A brief overview of DeSantis’ education reform
Table of banned books. Photo courtesy of Wikipedia Commons.

A brief overview of DeSantis’ education reform

It’s no secret that Florida has become ground zero for conservative educational policy. Gov. Ron DeSantis has made countless headlines throughout the past year due to policies like the “Don’t Say Gay” Bill, the Stop WOKE Act, book banning in K-12 schools and, most recently, the appointment of six new Board of Trustees (BOT) members at New College of Florida on Jan. 6, followed by a seventh appointee on Jan. 26. The 2023 legislative session looms on the horizon, and education is still a hot issue on policymakers’ minds. So, in an effort to get up to speed, the Catalyst brings you a refresh on what the DeSantis administration has done for education in recent months. 

By the end of the Fall 2022 semester, countless school districts across the state—holding new conservative majorities after the 2022 midterm elections—fired their superintendents, many without cause and without warning.
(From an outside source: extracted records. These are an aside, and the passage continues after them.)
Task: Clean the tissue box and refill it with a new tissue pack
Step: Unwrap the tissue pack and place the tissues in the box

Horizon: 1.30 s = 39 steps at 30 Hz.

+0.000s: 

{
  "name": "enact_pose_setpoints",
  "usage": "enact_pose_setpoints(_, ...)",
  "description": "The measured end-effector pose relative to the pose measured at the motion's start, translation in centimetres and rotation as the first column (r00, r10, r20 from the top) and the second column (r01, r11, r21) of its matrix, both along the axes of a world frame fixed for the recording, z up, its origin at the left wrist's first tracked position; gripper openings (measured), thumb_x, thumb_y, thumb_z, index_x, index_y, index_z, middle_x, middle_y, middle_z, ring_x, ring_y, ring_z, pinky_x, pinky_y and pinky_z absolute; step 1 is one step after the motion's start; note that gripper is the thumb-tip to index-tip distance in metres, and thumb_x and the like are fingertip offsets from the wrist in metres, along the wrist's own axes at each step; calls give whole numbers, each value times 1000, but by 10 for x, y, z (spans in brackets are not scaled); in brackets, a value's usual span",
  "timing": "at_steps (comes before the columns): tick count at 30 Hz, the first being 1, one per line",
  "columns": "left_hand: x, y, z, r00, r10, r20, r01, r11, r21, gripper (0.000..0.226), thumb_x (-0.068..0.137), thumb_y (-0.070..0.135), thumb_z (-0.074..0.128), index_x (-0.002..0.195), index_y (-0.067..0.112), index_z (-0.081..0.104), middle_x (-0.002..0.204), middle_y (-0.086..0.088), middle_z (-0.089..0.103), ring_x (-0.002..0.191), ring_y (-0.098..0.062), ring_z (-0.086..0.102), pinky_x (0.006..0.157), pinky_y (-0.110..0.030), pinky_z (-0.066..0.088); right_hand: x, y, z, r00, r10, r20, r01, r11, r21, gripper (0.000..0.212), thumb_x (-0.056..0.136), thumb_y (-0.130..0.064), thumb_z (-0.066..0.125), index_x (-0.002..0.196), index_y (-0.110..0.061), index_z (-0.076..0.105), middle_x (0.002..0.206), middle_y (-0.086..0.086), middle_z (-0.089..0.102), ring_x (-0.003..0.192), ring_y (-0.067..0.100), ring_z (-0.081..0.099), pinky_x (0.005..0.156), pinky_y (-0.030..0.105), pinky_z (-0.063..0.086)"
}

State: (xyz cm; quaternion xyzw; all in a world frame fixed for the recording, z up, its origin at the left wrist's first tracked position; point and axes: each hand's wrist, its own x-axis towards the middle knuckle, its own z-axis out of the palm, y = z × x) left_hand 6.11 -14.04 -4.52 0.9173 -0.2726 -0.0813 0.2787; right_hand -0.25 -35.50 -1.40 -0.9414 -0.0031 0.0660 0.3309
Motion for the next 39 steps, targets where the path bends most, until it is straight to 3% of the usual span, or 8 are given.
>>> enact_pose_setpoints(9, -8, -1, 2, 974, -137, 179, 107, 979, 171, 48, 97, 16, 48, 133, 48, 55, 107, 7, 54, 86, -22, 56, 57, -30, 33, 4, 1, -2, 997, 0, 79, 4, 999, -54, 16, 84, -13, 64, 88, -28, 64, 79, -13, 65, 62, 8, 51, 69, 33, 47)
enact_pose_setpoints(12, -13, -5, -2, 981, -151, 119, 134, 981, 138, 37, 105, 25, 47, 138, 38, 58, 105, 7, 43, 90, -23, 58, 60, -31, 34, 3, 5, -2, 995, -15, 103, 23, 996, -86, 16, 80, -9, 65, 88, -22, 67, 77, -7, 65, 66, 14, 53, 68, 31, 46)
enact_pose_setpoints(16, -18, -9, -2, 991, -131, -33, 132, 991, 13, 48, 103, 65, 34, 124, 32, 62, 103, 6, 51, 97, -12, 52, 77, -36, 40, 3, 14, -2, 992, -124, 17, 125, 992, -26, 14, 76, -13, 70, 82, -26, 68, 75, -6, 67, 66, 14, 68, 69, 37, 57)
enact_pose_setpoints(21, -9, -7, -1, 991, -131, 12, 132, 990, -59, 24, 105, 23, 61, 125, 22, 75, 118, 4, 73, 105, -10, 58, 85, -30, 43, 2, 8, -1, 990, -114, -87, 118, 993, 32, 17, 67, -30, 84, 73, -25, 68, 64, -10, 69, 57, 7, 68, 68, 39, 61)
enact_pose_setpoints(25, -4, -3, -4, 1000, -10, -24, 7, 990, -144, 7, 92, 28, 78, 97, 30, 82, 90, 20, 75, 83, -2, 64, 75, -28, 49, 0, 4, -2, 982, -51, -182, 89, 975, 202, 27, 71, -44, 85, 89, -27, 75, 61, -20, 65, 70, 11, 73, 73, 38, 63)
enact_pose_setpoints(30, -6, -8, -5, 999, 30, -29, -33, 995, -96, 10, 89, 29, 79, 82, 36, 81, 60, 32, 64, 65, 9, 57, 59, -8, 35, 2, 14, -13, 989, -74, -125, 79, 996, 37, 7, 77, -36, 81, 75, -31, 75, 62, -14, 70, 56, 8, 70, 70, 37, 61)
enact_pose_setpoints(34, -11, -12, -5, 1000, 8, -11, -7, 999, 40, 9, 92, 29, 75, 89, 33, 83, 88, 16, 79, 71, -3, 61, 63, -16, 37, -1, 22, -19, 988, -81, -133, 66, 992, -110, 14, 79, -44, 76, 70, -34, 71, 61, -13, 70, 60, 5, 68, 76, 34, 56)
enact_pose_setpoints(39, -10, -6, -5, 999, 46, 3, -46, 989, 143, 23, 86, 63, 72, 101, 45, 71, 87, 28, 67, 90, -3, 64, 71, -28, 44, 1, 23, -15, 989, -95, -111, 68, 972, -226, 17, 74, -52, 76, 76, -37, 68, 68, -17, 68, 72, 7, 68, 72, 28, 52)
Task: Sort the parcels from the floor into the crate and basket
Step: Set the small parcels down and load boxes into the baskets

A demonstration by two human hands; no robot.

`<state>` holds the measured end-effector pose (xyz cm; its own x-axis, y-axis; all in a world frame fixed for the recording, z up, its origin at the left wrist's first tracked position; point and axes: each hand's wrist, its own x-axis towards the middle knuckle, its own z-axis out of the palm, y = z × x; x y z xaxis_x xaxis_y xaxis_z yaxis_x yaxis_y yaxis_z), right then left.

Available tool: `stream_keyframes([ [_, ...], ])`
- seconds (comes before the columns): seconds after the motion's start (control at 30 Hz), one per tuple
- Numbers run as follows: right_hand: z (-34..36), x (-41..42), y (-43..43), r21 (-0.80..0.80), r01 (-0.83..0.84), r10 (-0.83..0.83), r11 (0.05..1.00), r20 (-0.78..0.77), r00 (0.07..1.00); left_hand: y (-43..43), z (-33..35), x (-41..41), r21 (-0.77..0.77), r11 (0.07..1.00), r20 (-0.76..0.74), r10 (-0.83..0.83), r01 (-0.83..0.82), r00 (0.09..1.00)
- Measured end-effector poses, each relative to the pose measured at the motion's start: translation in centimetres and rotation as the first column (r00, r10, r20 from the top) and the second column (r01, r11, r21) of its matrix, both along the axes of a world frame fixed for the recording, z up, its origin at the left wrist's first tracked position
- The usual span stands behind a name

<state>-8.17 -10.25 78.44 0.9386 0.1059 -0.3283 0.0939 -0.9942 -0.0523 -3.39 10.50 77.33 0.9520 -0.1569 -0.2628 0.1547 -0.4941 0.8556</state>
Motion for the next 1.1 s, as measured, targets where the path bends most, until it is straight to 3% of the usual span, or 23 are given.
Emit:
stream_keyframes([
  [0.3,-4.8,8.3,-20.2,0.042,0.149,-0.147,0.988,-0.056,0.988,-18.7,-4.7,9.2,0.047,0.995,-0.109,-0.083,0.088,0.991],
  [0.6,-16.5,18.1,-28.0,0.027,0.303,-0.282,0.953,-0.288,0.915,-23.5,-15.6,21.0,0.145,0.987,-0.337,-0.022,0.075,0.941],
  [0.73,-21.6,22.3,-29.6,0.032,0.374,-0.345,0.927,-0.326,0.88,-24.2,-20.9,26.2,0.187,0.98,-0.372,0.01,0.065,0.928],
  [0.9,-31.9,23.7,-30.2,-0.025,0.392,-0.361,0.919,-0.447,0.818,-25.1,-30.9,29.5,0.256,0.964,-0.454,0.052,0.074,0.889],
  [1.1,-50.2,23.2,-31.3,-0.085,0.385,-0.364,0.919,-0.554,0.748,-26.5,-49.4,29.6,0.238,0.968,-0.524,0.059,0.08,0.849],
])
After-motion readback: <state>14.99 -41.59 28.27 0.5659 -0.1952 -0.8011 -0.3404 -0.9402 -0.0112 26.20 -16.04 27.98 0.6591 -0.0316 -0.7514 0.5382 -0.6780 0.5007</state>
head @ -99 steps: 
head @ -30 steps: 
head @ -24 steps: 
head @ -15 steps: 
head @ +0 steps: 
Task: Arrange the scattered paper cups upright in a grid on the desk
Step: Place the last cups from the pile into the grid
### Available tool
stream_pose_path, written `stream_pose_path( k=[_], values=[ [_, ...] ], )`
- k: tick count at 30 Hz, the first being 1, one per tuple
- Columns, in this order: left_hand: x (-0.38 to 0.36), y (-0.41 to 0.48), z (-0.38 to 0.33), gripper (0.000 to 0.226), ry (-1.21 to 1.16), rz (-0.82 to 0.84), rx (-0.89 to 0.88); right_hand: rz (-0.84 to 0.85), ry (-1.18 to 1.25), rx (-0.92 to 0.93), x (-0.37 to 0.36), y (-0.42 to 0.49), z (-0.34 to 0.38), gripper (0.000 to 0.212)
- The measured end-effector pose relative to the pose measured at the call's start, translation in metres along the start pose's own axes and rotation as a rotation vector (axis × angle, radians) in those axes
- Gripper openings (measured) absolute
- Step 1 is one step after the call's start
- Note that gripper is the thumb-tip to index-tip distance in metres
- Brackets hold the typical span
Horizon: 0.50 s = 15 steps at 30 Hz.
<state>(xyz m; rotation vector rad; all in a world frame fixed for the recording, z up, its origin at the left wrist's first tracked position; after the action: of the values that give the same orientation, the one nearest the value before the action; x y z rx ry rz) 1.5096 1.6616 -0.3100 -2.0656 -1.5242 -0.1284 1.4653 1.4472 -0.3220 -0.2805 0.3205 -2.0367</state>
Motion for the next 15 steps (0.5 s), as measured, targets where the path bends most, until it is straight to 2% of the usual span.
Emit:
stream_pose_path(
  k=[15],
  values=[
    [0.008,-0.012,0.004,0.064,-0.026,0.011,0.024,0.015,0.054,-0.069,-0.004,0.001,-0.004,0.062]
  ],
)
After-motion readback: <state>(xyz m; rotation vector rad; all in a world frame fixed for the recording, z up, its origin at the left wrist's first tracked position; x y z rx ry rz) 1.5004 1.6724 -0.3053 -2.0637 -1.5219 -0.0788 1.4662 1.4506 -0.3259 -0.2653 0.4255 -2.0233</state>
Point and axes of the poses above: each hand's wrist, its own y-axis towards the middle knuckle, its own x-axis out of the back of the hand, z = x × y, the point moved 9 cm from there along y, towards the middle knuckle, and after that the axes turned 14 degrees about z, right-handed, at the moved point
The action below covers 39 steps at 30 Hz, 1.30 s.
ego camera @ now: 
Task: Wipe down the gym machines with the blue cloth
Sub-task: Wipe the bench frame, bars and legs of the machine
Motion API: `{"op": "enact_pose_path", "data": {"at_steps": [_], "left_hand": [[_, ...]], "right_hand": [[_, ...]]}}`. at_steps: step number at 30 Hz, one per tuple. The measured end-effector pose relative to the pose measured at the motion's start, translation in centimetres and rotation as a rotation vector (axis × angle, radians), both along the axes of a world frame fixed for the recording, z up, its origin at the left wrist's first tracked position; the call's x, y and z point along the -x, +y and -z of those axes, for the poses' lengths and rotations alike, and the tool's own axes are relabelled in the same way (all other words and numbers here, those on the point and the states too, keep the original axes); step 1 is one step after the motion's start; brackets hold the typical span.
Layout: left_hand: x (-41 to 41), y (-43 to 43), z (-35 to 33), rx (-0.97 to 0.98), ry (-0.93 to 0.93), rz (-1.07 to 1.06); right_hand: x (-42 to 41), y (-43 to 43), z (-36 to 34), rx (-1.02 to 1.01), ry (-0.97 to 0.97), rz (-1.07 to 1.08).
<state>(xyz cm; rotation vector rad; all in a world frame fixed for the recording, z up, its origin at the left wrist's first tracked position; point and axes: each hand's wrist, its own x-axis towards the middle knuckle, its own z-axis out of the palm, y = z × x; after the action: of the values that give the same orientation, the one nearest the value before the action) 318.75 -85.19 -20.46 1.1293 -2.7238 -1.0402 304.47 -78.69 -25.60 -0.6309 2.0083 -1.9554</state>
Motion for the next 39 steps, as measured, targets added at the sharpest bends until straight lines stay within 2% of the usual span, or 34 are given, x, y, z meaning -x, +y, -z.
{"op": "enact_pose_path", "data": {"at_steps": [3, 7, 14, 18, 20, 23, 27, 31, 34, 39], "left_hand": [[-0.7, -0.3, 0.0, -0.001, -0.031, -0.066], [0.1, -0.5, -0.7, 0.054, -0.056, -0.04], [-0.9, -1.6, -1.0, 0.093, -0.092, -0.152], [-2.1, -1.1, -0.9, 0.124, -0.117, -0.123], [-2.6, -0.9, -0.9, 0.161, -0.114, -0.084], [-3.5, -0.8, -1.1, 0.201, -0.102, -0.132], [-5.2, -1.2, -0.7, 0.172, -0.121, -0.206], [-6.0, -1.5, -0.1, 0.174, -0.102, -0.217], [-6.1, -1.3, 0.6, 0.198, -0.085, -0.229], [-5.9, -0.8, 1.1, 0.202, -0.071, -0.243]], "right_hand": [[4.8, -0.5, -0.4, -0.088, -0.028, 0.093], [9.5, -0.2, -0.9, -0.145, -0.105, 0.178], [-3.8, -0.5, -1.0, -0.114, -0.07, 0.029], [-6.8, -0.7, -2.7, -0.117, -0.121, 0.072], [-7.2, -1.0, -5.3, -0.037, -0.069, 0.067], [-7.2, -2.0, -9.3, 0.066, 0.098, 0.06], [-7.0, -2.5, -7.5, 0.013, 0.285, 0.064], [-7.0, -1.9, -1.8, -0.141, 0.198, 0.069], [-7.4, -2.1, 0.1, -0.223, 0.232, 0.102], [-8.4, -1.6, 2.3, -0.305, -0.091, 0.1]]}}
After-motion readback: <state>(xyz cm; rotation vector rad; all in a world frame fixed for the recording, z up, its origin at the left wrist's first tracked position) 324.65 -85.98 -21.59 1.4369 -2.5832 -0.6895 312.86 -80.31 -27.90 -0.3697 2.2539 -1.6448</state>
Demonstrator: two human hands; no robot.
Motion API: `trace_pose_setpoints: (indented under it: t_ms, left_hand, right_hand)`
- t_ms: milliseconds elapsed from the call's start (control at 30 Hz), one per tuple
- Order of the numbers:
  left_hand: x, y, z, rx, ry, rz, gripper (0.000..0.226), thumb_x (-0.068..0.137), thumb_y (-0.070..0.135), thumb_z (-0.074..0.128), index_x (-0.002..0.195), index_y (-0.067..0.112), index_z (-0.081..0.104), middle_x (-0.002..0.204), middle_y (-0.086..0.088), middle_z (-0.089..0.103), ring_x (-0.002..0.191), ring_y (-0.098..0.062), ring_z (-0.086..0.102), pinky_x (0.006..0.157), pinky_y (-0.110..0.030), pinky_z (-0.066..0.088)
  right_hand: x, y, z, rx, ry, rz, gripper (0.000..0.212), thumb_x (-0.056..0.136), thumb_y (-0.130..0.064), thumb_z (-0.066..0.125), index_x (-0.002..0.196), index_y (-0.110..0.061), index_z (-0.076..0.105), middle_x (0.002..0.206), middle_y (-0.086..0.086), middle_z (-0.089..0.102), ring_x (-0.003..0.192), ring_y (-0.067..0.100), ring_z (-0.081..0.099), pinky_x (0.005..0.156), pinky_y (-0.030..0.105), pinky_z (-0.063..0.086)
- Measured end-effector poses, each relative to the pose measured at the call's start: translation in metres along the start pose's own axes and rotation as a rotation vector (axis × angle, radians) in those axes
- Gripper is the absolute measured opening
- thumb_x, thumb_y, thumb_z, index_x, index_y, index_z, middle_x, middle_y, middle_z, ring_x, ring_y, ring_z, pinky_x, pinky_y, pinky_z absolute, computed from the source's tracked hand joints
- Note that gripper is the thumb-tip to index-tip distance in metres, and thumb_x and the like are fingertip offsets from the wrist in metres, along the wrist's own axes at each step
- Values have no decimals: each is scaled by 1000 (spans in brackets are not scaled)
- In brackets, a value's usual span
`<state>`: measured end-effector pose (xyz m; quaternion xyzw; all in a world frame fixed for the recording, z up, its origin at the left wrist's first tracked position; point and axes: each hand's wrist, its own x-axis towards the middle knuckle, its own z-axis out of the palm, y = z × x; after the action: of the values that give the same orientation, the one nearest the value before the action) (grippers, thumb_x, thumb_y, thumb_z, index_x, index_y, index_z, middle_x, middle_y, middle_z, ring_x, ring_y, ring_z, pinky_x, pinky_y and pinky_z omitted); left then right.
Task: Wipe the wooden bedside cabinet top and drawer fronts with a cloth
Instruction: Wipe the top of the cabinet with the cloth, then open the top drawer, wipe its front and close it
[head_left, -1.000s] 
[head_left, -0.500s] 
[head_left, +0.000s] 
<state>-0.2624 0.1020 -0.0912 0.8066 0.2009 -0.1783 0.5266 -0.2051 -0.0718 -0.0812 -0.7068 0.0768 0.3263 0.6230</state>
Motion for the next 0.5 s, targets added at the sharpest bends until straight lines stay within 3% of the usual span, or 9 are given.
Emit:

In Sarasota, superintendent Brennan Asplen was fired without cause and the district is now struggling to find a replacement. Acting superintendent Chris Renouf is reluctant to hold the position for much longer, and only two people have put forward their names to be considered for the position. 

On Jan. 12, less than a week after the additional New College BOT members were appointed, DeSantis ruled against allowing an Advanced Placement (AP) African-American studies course to be taught in Florida schools. DeSantis spokesman Bryan Griffin explained to CNN that the AP course “leaves large, ambiguous gaps that can be filled with additional ideological material, which we will not allow.”

In a letter to the College Board—the organization that oversees AP class curriculum—DeSantis stated, “should [the] College Board be willing to come back to the table with lawful, historically accurate content, FDOE [Florida Department of Education] will always be willing to reopen the discussion.” 

To which, the College Board responded by cutting much of the course’s content and restructuring the curriculum. 

In 2023, the Manatee County School District told all secondary schools to remove every one of their books, or at least restrict them, until each one can be vetted by government officials. WUSF was provided with a Manatee County School District document directing teachers and staff to “remove or cover all classroom libraries until all materials can be reviewed to ensure we are meeting rule 6A-7.0713 as identified in the FDOE Library Media Training.”

Teachers found with inappropriate books in their classroom libraries could face third-degree felony charges. 

K-12 education isn’t the only branch being scrutinized by the governor. The DeSantis administration has explained that New College will be turned into “The Hillsdale of the south.” 

Hillsdale is a small, private Christian liberal arts college. The school notably accepts no federal or state funding—including financial aid. The New York Times explained that the college relies partially on “donations from conservative benefactors that are fueled by aggressive fund-raising campaigns.” 

DeSantis also intends on removing diversity, equity and inclusion (DEI)) from all public higher education institutions in Florida, stating at a press conference on Jan. 30 that, “We are going to eliminate all DEI and CRT [critical race theory] bureaucracies in the state of Florida.” 

Meanwhile, staff and teacher shortage continues to worsen. The Florida Education Association (FEA), a statewide educator union, “tallied a total of 10,771 advertised vacancies, with 6,006 for teachers and 4,765 for support staff” within the state as of Sept. 2022, shortly after the Stop WOKE Act was signed into law in July. 

In an effort to curb the teacher shortage, DeSantis has introduced the “Teacher’s Bill of Rights” on Jan. 23, which would provide an extra $200 million towards teacher salaries. However, this bill comes with new requirements on union collective bargaining for teachers, which would weaken the strength of teacher’s unions. 

“This proposal will require school unions to represent at least 60% of employees eligible for representation, an increase over the current 50% threshold and allow state investigations into unions suspected of fraud, waste and abuse,” a Florida Government press release stated. 

Requiring 60% of all eligible employees to be unionized in order for the union to have any collective bargaining power is a huge burden on unions, which would force them to up recruitment efforts. 50% or above is already the majority of eligible employees—but now, teacher unions that previously had success have absolutely no power to demand better pay, benefits or treatment unless they get that extra 10%. Depending on the district, this could mean hundreds of new members need to be recruited to maintain bargaining power.

While teachers struggle to maintain their labor rights, DeSantis ferociously pushes forward with more reform plans announced every day as he continues to make education his political playground.